**Task item:** Can you quote exactly the stretch of lines from the one with "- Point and" through the final line of the material, both ends included?

**Data provided:**
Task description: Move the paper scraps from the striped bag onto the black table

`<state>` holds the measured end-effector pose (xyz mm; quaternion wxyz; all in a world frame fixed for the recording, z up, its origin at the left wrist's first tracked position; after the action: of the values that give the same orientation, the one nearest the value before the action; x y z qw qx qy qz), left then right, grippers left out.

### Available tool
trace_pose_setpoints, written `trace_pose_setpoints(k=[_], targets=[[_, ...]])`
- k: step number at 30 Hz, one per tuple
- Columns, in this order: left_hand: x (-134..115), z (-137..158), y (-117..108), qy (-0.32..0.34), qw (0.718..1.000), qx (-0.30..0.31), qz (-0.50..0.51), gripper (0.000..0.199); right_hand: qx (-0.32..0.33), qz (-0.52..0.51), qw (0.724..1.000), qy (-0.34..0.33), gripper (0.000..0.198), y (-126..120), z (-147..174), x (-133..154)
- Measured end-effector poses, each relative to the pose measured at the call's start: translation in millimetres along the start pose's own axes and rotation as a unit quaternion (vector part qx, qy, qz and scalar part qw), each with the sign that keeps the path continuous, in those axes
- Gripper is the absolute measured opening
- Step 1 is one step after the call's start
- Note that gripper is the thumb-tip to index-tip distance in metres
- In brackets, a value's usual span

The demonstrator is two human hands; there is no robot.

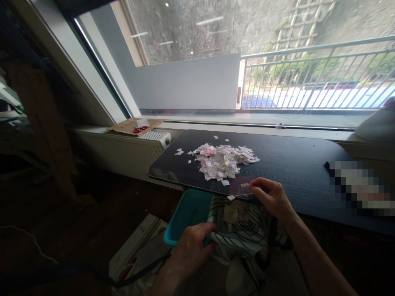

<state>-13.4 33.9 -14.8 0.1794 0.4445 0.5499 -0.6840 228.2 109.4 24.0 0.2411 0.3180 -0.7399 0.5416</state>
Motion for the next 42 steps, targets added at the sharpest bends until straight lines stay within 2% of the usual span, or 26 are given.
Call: trace_pose_setpoints(k=[2,6,9,13,16,20,25,29,33,36,42], targets=[[-0.5,0.0,0.0,-0.001,1.0,-0.002,0.001,0.025,0.006,-0.005,1.0,-0.009,0.02,-0.1,0.7,0.5],[-0.2,0.4,0.2,0.005,1.0,-0.006,0.004,0.025,-0.026,-0.011,1.0,-0.002,0.026,5.4,-2.6,-4.2],[0.4,0.5,0.1,0.007,1.0,-0.004,0.002,0.026,-0.013,0.011,1.0,0.001,0.031,11.4,-5.8,-8.4],[-0.5,1.1,-0.4,0.0,1.0,-0.004,0.0,0.025,-0.022,0.047,0.999,0.003,0.03,10.2,-5.7,-8.4],[-1.7,1.6,-0.1,-0.005,1.0,-0.002,0.005,0.024,-0.033,0.04,0.999,-0.001,0.03,7.7,-4.8,-6.5],[-1.3,1.4,0.6,-0.005,1.0,-0.003,0.005,0.025,-0.016,0.051,0.999,-0.006,0.031,10.4,-6.1,-7.4],[-0.3,0.3,0.8,0.0,1.0,-0.003,0.005,0.026,-0.046,0.046,0.998,-0.002,0.031,12.2,-5.9,-11.4],[-1.2,-0.1,0.8,-0.003,1.0,-0.001,0.005,0.026,-0.031,0.057,0.998,-0.005,0.032,12.4,-5.2,-9.9],[-0.3,0.3,1.3,-0.002,1.0,-0.005,0.001,0.027,-0.051,0.055,0.997,-0.003,0.03,10.9,-5.0,-8.9],[1.3,0.6,1.8,0.001,1.0,-0.007,0.001,0.027,-0.042,0.044,0.998,-0.012,0.03,11.4,-5.2,-9.9],[2.0,0.4,1.6,0.0,1.0,-0.003,0.002,0.024,-0.061,0.05,0.997,0.006,0.03,11.7,-5.9,-12.2]])
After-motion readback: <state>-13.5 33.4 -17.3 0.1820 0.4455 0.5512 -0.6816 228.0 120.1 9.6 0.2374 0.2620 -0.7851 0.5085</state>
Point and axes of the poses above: each hand's wrist, its own z-axis away from the middle knuckle, its own y-axis out of the palm, x = y × z, the point moved 2 cm from there along -z, towards the middle knuckle, and after that the axes turned 13 degrees about z, right-handed, at the moved point
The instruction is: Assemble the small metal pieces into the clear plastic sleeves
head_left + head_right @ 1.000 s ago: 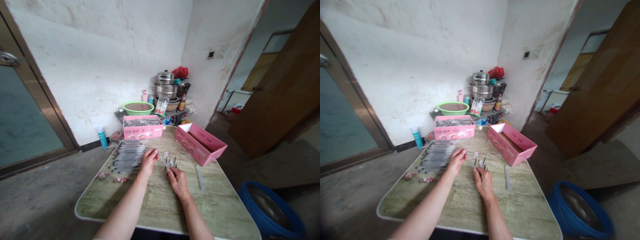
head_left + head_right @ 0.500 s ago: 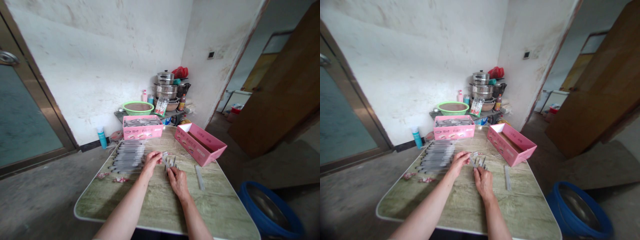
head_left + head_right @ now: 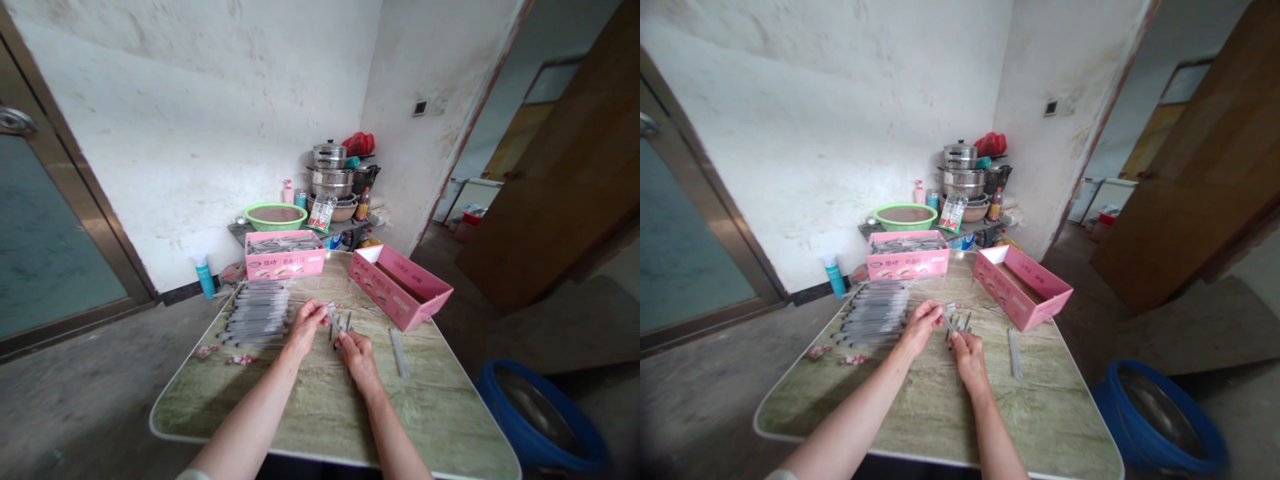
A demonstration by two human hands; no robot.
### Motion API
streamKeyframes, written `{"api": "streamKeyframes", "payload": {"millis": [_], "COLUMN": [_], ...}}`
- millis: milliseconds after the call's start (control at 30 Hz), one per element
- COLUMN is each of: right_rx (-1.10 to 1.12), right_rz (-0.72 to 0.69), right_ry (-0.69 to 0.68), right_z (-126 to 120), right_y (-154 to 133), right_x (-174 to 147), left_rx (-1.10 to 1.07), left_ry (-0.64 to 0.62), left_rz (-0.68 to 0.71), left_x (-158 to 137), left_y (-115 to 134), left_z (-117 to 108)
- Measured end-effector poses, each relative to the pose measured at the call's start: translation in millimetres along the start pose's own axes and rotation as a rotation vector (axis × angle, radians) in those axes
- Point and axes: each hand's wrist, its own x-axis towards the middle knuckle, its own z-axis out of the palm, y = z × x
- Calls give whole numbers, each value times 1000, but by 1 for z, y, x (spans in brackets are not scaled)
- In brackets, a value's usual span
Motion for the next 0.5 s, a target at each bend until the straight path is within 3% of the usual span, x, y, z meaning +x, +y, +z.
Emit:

**Task answer:**
- Point and axes: each hand's wrist, its own x-axis towards the middle knuckle, its own z-axis out of the palm, y = z × x
- Calls give whole numbers, each value times 1000, but by 1 for z, y, x (spans in brackets are not scaled)
- In brackets, a value's usual span
Motion for the next 0.5 s, a target at each bend until the straight path is within 3% of the usual span, x, y, z meaning +x, +y, +z.
Emit:

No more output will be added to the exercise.